Une bouffée d’oxygène pour le portefeuille des ménages de Kissidougou. Depuis ce lundi 27 juillet 2026, la décision de réduire le prix du kilogramme de viande est officiellement entrée en vigueur dans tous les points de vente de la commune urbaine.
Selon les informations recoupées par notre correspondant, le prix passe de 65 000 à 50 000 francs guinéens. Cette mesure, très attendue, est le fruit de négociations fructueuses entre les nouvelles autorités communales, la corporation des bouchers et les acteurs nationaux de la filière.

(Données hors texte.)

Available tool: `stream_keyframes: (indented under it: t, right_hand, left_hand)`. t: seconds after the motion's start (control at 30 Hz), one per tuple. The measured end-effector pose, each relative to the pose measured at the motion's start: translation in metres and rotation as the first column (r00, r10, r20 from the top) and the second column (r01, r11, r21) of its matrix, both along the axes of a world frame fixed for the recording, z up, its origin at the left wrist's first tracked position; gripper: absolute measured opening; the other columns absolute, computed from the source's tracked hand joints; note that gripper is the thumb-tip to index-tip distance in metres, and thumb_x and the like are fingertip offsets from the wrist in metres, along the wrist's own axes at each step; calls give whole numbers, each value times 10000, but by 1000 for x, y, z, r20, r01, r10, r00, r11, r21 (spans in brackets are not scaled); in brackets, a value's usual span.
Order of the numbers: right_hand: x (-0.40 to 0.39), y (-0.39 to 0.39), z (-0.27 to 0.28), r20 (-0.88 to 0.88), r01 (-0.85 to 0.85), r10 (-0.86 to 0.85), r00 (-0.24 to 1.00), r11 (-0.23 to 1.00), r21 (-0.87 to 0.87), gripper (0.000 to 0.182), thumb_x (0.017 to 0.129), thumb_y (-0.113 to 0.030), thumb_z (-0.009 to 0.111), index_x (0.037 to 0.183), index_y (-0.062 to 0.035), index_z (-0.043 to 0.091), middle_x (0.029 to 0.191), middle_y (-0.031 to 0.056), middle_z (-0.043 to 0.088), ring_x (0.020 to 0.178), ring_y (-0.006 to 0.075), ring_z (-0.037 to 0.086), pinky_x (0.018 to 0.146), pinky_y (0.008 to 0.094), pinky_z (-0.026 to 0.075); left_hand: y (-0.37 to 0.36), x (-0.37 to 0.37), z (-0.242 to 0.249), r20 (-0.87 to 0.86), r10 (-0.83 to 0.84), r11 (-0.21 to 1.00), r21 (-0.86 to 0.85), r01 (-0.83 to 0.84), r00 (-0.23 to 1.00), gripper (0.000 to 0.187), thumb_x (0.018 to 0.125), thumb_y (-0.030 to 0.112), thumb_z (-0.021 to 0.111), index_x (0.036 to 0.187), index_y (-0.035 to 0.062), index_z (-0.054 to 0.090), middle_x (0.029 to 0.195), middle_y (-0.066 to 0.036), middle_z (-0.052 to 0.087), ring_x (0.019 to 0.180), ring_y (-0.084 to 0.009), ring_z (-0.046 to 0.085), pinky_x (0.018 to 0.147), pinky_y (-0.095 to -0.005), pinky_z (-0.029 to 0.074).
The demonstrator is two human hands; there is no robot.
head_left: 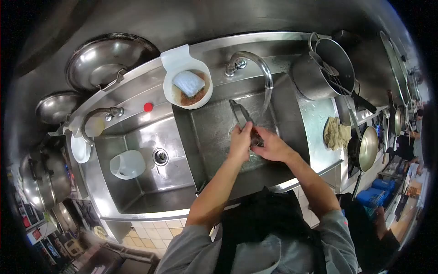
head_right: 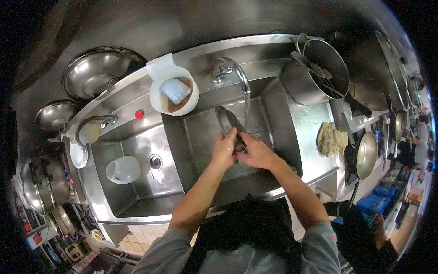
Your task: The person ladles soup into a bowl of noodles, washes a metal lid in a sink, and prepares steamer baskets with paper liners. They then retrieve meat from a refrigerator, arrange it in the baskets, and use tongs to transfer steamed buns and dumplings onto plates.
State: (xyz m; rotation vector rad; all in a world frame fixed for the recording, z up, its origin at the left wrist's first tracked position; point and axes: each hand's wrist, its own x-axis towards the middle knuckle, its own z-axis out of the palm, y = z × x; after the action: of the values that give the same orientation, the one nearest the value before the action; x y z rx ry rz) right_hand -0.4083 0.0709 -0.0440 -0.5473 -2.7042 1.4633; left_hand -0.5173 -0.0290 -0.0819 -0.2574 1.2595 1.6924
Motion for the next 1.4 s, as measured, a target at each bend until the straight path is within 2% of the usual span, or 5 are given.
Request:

Un consensus durement acquis et des promesses d’amélioration
Loin d’être une mesure coercitive unilatérale, ce nouveau tarif est présenté comme un accord négocié. Hassan Bah, président des interprofessions nationales des filières bétail-viande (et lui-même basé à Kissidougou), a joué un rôle clé dans ce dénouement, qui a nécessité la résolution préalable de crises internes au sein de la corporation locale. Il explique sa démarche et lance un appel à la vigilance citoyenne.

« Avant d’obtenir ce prix, nous avions cherché d’abord à trouver une solution au problème de leadership qui affectait dangereusement l’association des bouchers de Kissidougou. Grâce à nos efforts conjugués avec les autorités, nous sommes parvenus à mettre en place provisoirement un comité de gestion. […] J’insiste là-dessus que rien n’a été imposé aux bouchers. C’est pourquoi je vais inviter les populations à jouer leur rôle de veille et d’alerte : si quelqu’un observe qu’un boucher a revendu le kilo de viande au-delà du prix officiel, de nous informer immédiatement avec les preuves à l’appui », a-t-il déclaré.
Il promet également des changements visibles concernant l’hygiène de l’abattoir préfectoral et la qualité de la viande servie aux citoyens. De leur côté, les autorités communales ont été catégoriques : tout contrevenant à cette nouvelle réglementation s’exposera à la rigueur de la loi.
Abaisser davantage les prix : le défi de la cohabitation agropastorale
Pour Hassan Bah, la barre des 50 000 GNF n’est pas une fin en soi. Il estime qu’une baisse supplémentaire est envisageable, à condition de repenser les conditions de productivité animale et de pacifier les relations locales :
Soutenir les éleveurs : Faciliter leur implantation en leur octroyant des domaines inexploités.
Apaiser les tensions : Sensibiliser les populations locales pour mettre fin aux attitudes belliqueuses envers les éleveurs, rappelant que l’agriculture et l’élevage sont des secteurs complémentaires.
Entre satisfaction immédiate et crainte de l’éphémère
Sur le terrain, les consommateurs constatent avec joie l’effectivité de la mesure. Rencontrée devant une boucherie, Fatoumata Touré témoigne de son agréable surprise.

« D’habitude, on achetait le kilo de viande à 65 000 FG mais aujourd’hui on m’a revendu à 50 000 FG alors que moi je n’étais même pas au courant de la diminution du prix. Je suis très contente », a-t-elle indiqué.
Toutefois, la prudence reste de mise. Échaudés par le passé, de nombreux citoyens rappellent que de telles baisses n’ont souvent duré que quelques jours avant que les prix ne repartent à la hausse. Le véritable défi des nouvelles autorités communales sera donc d’assurer la pérennité de cette dynamique.
Depuis Kissidougou, Ousmane Nino SYLLA, pour Lerevelateur224.com.